** EXERCISE DIRECTIONS **
Repeat the whole listing below exactly as it reads.

————

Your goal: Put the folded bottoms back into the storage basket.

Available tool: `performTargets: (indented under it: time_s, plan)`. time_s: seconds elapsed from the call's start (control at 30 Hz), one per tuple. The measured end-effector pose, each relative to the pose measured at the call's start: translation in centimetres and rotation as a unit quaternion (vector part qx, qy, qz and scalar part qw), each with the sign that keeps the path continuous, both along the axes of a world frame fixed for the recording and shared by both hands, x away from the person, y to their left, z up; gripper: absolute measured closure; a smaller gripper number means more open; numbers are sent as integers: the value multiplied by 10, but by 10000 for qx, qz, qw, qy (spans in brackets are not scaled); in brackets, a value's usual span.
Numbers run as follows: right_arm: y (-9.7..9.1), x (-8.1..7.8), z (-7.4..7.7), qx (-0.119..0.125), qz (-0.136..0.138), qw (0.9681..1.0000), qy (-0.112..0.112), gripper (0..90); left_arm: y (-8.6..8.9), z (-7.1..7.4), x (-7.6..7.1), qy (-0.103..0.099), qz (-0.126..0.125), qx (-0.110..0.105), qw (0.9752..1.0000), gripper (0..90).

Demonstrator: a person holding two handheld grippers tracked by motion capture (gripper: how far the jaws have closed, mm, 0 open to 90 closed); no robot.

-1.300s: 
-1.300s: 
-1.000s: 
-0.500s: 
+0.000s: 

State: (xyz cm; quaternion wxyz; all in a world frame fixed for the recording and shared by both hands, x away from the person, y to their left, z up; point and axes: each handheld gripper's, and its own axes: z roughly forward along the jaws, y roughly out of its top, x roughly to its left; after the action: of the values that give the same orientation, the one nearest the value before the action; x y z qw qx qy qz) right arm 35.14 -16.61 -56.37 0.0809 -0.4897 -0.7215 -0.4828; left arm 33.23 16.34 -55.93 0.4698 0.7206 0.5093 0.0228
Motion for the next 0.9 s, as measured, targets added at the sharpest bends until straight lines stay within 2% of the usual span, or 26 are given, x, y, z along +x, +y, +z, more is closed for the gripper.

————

** REPLY **
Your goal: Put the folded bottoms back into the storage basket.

Available tool: `performTargets: (indented under it: time_s, plan)`. time_s: seconds elapsed from the call's start (control at 30 Hz), one per tuple. The measured end-effector pose, each relative to the pose measured at the call's start: translation in centimetres and rotation as a unit quaternion (vector part qx, qy, qz and scalar part qw), each with the sign that keeps the path continuous, both along the axes of a world frame fixed for the recording and shared by both hands, x away from the person, y to their left, z up; gripper: absolute measured closure; a smaller gripper number means more open; numbers are sent as integers: the value multiplied by 10, but by 10000 for qx, qz, qw, qy (spans in brackets are not scaled); in brackets, a value's usual span.
Numbers run as follows: right_arm: y (-9.7..9.1), x (-8.1..7.8), z (-7.4..7.7), qx (-0.119..0.125), qz (-0.136..0.138), qw (0.9681..1.0000), qy (-0.112..0.112), gripper (0..90); left_arm: y (-8.6..8.9), z (-7.1..7.4), x (-7.6..7.1), qy (-0.103..0.099), qz (-0.126..0.125), qx (-0.110..0.105), qw (0.9752..1.0000), gripper (0..90).

Demonstrator: a person holding two handheld grippers tracked by motion capture (gripper: how far the jaws have closed, mm, 0 open to 90 closed); no robot.

-1.300s: 
-1.300s: 
-1.000s: 
-0.500s: 
+0.000s: 

State: (xyz cm; quaternion wxyz; all in a world frame fixed for the recording and shared by both hands, x away from the person, y to their left, z up; point and axes: each handheld gripper's, and its own axes: z roughly forward along the jaws, y roughly out of its top, x roughly to its left; after the action: of the values that give the same orientation, the one nearest the value before the action; x y z qw qx qy qz) right arm 35.14 -16.61 -56.37 0.0809 -0.4897 -0.7215 -0.4828; left arm 33.23 16.34 -55.93 0.4698 0.7206 0.5093 0.0228
Motion for the next 0.9 s, as measured, targets added at the sharpest bends until straight lines stay within 2% of the usual span, or 26 are given, x, y, z along +x, +y, +z, more is closed for the gripper.

This output requires nothing more.